* _INSTRUCTIONS TO FOLLOW_:
Restate word for word the opening line of the data below and every line after it until the line with "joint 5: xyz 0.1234", that line too, but not the pictures.

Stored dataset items
____

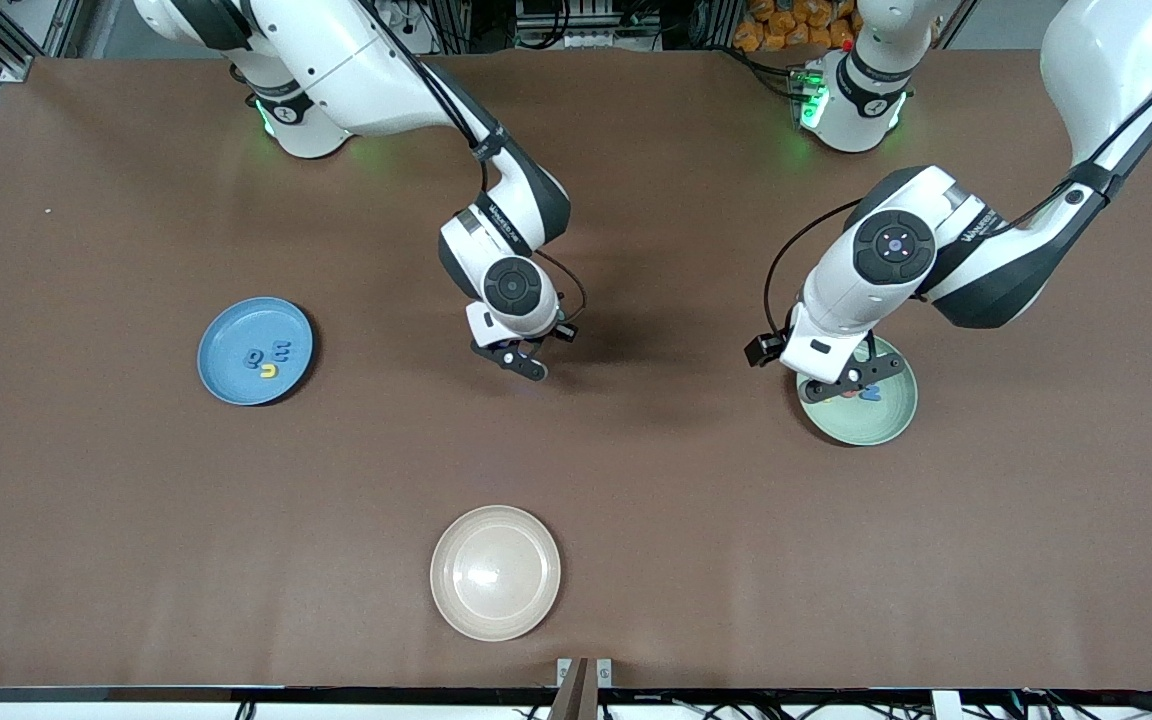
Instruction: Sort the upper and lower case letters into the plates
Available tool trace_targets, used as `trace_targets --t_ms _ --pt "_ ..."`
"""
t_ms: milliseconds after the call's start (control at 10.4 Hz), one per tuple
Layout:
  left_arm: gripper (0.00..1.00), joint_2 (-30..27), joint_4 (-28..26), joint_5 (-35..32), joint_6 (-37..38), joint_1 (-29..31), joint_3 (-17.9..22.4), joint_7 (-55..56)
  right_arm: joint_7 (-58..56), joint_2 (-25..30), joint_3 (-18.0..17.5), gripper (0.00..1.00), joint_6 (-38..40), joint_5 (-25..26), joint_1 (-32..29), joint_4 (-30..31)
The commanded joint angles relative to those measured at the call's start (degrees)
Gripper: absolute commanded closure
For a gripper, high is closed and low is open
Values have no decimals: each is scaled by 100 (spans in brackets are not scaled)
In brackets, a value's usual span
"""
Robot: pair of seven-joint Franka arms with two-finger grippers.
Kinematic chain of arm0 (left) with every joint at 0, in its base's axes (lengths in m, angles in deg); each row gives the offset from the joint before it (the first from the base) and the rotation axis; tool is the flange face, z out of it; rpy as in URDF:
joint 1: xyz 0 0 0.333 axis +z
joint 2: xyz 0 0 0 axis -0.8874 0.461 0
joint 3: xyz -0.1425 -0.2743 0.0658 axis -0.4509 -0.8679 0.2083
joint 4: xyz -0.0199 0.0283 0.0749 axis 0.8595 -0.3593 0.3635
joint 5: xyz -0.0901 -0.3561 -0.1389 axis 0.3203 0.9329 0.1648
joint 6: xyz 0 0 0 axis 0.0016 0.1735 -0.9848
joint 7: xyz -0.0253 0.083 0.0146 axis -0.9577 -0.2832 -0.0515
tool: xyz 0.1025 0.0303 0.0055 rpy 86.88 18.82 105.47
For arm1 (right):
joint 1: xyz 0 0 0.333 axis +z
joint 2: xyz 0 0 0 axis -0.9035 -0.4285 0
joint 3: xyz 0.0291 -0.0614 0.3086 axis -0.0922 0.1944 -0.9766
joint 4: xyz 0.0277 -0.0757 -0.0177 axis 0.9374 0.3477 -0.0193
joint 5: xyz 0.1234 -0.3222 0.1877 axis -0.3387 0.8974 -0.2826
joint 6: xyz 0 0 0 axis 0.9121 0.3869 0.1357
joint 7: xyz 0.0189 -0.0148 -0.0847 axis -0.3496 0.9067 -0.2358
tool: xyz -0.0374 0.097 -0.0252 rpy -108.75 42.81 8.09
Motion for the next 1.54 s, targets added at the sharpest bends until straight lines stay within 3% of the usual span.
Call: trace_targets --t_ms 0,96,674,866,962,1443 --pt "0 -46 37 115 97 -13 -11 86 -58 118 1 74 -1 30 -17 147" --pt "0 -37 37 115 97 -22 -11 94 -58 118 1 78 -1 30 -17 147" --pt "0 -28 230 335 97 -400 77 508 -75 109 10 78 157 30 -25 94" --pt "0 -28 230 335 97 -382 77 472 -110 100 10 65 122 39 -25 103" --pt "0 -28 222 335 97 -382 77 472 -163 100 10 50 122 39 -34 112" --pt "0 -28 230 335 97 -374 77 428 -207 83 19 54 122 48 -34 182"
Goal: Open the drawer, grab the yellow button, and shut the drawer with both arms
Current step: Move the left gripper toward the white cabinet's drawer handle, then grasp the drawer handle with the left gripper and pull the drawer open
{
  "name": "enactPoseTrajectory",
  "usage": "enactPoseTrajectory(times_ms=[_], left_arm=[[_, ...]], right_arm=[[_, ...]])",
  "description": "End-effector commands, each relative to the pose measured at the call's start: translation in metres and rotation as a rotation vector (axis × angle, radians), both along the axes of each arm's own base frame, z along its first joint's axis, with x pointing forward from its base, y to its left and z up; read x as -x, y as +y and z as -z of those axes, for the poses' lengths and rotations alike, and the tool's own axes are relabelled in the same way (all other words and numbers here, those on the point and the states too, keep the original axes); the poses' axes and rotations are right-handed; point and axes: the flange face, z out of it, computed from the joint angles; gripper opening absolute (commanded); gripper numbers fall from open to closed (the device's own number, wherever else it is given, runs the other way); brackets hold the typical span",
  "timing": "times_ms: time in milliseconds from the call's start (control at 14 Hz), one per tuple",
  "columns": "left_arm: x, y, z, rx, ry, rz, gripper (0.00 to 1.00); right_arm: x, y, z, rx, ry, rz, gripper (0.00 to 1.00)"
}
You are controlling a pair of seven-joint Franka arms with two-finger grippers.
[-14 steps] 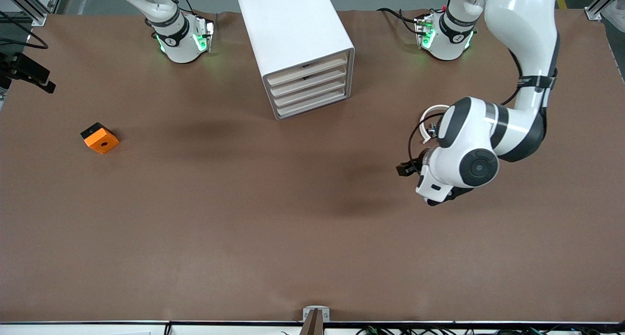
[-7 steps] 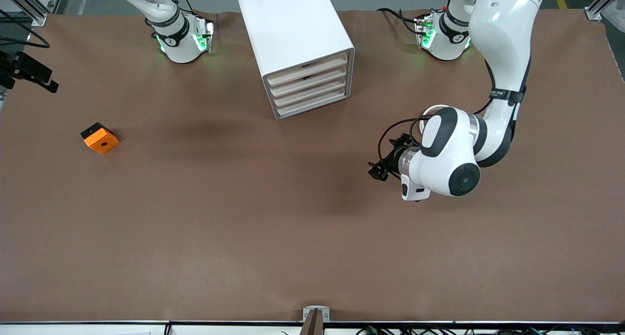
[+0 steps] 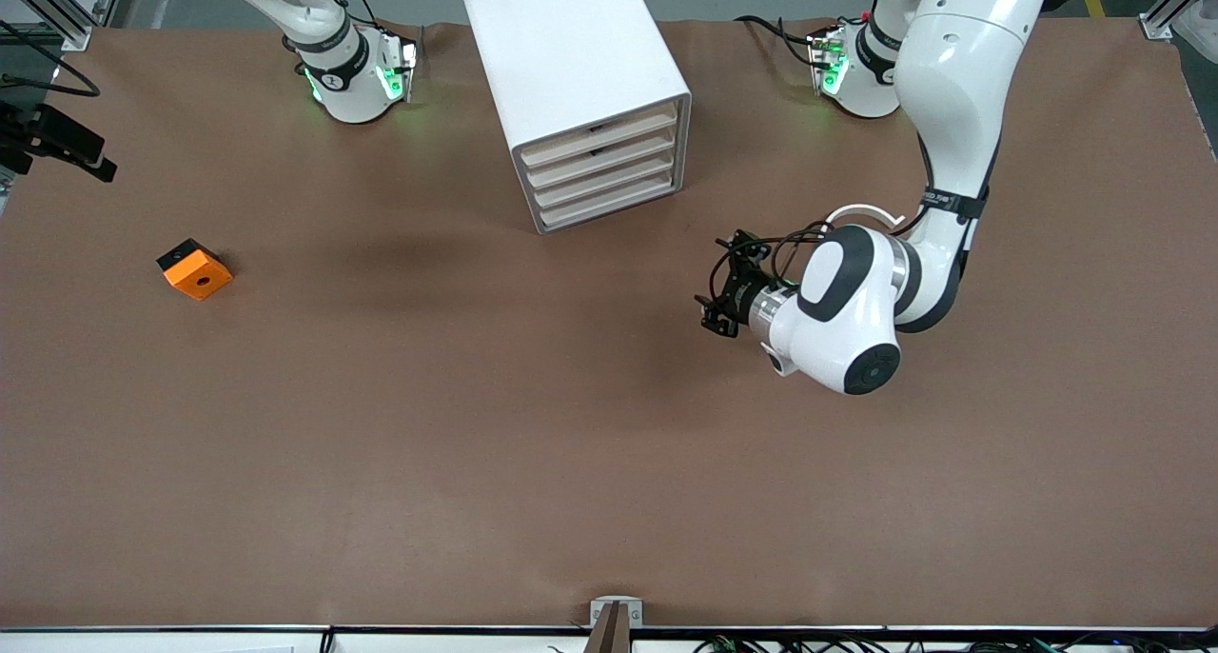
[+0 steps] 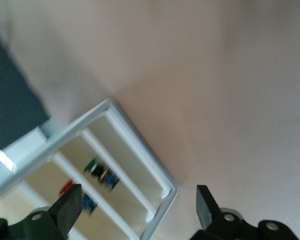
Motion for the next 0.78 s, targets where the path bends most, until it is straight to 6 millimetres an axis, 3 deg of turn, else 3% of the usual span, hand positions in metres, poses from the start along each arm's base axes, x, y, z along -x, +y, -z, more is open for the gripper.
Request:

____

* _ANSWER BELOW_:
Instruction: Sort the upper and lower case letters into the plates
Available tool trace_targets, used as `trace_targets --t_ms _ --pt "_ ..."`
"""
t_ms: milliseconds after the call's start (control at 10.4 Hz), one per tuple
Layout:
  left_arm: gripper (0.00..1.00), joint_2 (-30..27), joint_4 (-28..26), joint_5 (-35..32), joint_6 (-37..38), joint_1 (-29..31), joint_3 (-17.9..22.4), joint_7 (-55..56)
  right_arm: joint_7 (-58..56), joint_2 (-25..30), joint_3 (-18.0..17.5), gripper (0.00..1.00), joint_6 (-38..40), joint_5 (-25..26), joint_1 (-32..29), joint_4 (-30..31)
The commanded joint angles relative to those measured at the call's start (degrees)
Gripper: absolute commanded closure
For a gripper, high is closed and low is open
Values have no decimals: each is scaled by 100 (spans in brackets are not scaled)
In brackets, a value's usual span
"""
Robot: pair of seven-joint Franka arms with two-finger grippers.
Kinematic chain of arm0 (left) with every joint at 0, in its base's axes (lengths in m, angles in deg); each row gives the offset from the joint before it (the first from the base) and the rotation axis; tool is the flange face, z out of it; rpy as in URDF:
joint 1: xyz 0 0 0.333 axis +z
joint 2: xyz 0 0 0 axis -0.8874 0.461 0
joint 3: xyz -0.1425 -0.2743 0.0658 axis -0.4509 -0.8679 0.2083
joint 4: xyz -0.0199 0.0283 0.0749 axis 0.8595 -0.3593 0.3635
joint 5: xyz -0.0901 -0.3561 -0.1389 axis 0.3203 0.9329 0.1648
joint 6: xyz 0 0 0 axis 0.0016 0.1735 -0.9848
joint 7: xyz -0.0253 0.083 0.0146 axis -0.9577 -0.2832 -0.0515
tool: xyz 0.1025 0.0303 0.0055 rpy 86.88 18.82 105.47
For arm1 (right):
joint 1: xyz 0 0 0.333 axis +z
joint 2: xyz 0 0 0 axis -0.9035 -0.4285 0
joint 3: xyz 0.0291 -0.0614 0.3086 axis -0.0922 0.1944 -0.9766
joint 4: xyz 0.0277 -0.0757 -0.0177 axis 0.9374 0.3477 -0.0193
joint 5: xyz 0.1234 -0.3222 0.1877 axis -0.3387 0.8974 -0.2826

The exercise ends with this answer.